Inelastic collisions and density-dependent excitation suppression in a ${}^{87}$Sr optical lattice clock

TL;DR

This study investigates two-body loss and excitation suppression in a ${}^{87}$Sr optical lattice clock, revealing density-dependent effects and strong interactions in a many-body quantum system.

Contribution

It provides the first detailed measurement of loss rates and excitation suppression effects in a ${}^{87}$Sr optical lattice clock under varying density and spin conditions.

Findings

Loss rate coefficients depend on temperature and nuclear spin state.

Suppression of excitation and losses increases with density and decreasing Rabi frequency.

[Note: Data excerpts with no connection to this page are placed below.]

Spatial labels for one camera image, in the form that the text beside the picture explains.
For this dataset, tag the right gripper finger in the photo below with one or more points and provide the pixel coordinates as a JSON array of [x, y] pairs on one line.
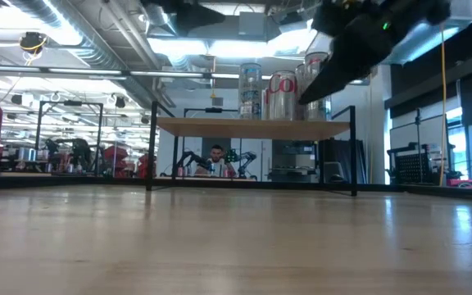
[[338, 73]]

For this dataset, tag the silver Diet Coke can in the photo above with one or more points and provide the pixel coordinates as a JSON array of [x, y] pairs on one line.
[[282, 96]]

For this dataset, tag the small black robot arm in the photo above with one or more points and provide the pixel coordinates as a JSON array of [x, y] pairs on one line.
[[245, 157], [193, 159]]

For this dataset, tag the wooden shelf with black legs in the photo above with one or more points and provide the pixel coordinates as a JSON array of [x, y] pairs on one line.
[[252, 128]]

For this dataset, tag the black fabric panel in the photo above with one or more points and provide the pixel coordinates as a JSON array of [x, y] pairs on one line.
[[342, 157]]

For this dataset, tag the black tripod stand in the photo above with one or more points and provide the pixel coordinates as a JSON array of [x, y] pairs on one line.
[[418, 123]]

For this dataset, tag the grey ceiling box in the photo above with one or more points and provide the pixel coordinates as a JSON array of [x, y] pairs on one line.
[[252, 24]]

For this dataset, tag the black pegboard cart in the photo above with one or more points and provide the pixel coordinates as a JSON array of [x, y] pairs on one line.
[[414, 166]]

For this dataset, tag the person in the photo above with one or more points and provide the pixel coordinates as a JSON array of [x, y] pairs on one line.
[[217, 159]]

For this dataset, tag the black overhead fixture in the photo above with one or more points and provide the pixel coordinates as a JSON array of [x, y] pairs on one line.
[[187, 16]]

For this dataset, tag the red machine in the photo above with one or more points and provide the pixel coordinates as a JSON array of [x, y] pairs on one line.
[[115, 157]]

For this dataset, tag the silver overhead beam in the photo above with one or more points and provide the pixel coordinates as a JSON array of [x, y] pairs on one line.
[[76, 71]]

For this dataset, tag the black metal rig frame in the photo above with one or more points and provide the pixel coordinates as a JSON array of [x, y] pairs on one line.
[[39, 131], [213, 110]]

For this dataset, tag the silver ceiling duct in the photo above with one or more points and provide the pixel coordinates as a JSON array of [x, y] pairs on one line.
[[96, 53]]

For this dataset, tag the black aluminium table frame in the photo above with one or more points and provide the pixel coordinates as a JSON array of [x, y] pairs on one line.
[[96, 182]]

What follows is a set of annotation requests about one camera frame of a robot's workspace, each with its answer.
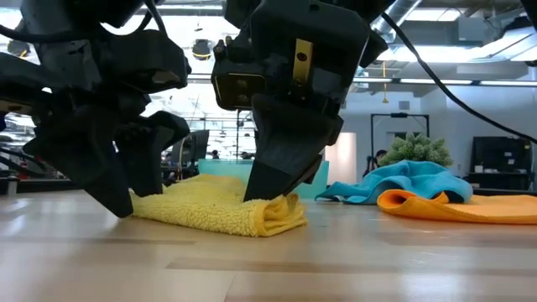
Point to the black rectangular frame stand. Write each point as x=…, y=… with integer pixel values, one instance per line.
x=398, y=115

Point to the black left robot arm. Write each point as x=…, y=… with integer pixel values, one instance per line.
x=63, y=17

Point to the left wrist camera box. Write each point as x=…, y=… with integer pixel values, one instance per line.
x=147, y=63

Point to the long ceiling light bar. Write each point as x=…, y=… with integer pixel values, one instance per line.
x=440, y=81

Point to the black ceiling dome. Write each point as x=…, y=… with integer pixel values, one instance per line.
x=19, y=48
x=201, y=49

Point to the orange microfiber towel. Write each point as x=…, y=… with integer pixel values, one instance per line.
x=461, y=209

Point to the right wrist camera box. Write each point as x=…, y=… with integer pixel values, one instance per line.
x=237, y=88

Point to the artificial green potted plant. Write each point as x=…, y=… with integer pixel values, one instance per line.
x=415, y=149

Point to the person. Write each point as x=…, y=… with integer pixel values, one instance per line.
x=376, y=161

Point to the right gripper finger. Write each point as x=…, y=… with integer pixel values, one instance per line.
x=312, y=172
x=289, y=147

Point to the black storage cabinet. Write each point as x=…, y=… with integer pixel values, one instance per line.
x=501, y=159

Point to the yellow microfiber towel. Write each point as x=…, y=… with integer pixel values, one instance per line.
x=210, y=205

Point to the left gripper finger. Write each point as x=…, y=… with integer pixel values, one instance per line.
x=151, y=142
x=92, y=159

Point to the blue microfiber towel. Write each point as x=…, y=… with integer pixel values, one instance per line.
x=411, y=178

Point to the dark background monitor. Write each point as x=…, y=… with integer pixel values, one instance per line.
x=195, y=147

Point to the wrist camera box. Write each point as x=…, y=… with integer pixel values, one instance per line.
x=147, y=63
x=237, y=88

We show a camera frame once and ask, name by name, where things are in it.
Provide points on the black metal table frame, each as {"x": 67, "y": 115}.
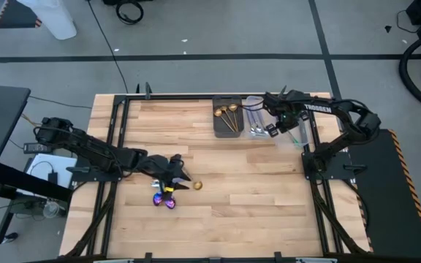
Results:
{"x": 181, "y": 97}

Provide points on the black desk leg frame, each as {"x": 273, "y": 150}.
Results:
{"x": 31, "y": 180}

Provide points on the large hazard striped black mat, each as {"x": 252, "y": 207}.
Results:
{"x": 389, "y": 201}

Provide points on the dark grey plastic bin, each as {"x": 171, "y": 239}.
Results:
{"x": 219, "y": 133}

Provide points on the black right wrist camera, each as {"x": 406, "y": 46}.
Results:
{"x": 272, "y": 101}

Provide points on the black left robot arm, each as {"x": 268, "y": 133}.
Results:
{"x": 86, "y": 149}

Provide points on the black power strip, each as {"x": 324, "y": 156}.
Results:
{"x": 35, "y": 148}

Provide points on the black power adapter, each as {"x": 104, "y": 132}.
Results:
{"x": 52, "y": 178}

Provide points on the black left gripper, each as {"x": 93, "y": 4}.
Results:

Results align with theoretical calculations of atomic interactions.

Abstract

We observe two-body loss of ${}^3P_0$ ${}^{87}$Sr atoms trapped in a one-dimensional optical lattice. We measure loss rate coefficients for atomic samples between 1 and 6 $\mu$K that are prepared either in a single nuclear-spin-sublevel or with equal populations in two sublevels. The measured temperature and nuclear spin preparation dependence of rate coefficients agree well with calculations and reveal that rate coefficients for distinguishable atoms are only slightly enhanced over those of indistinguishable atoms. We further observe a suppression of excitation and losses during interrogation of the ${}^1S_0$-${}^3P_0$ transition as density increases and Rabi frequency decreases, which suggests the presence of strong interactions in our dynamically driven many-body system.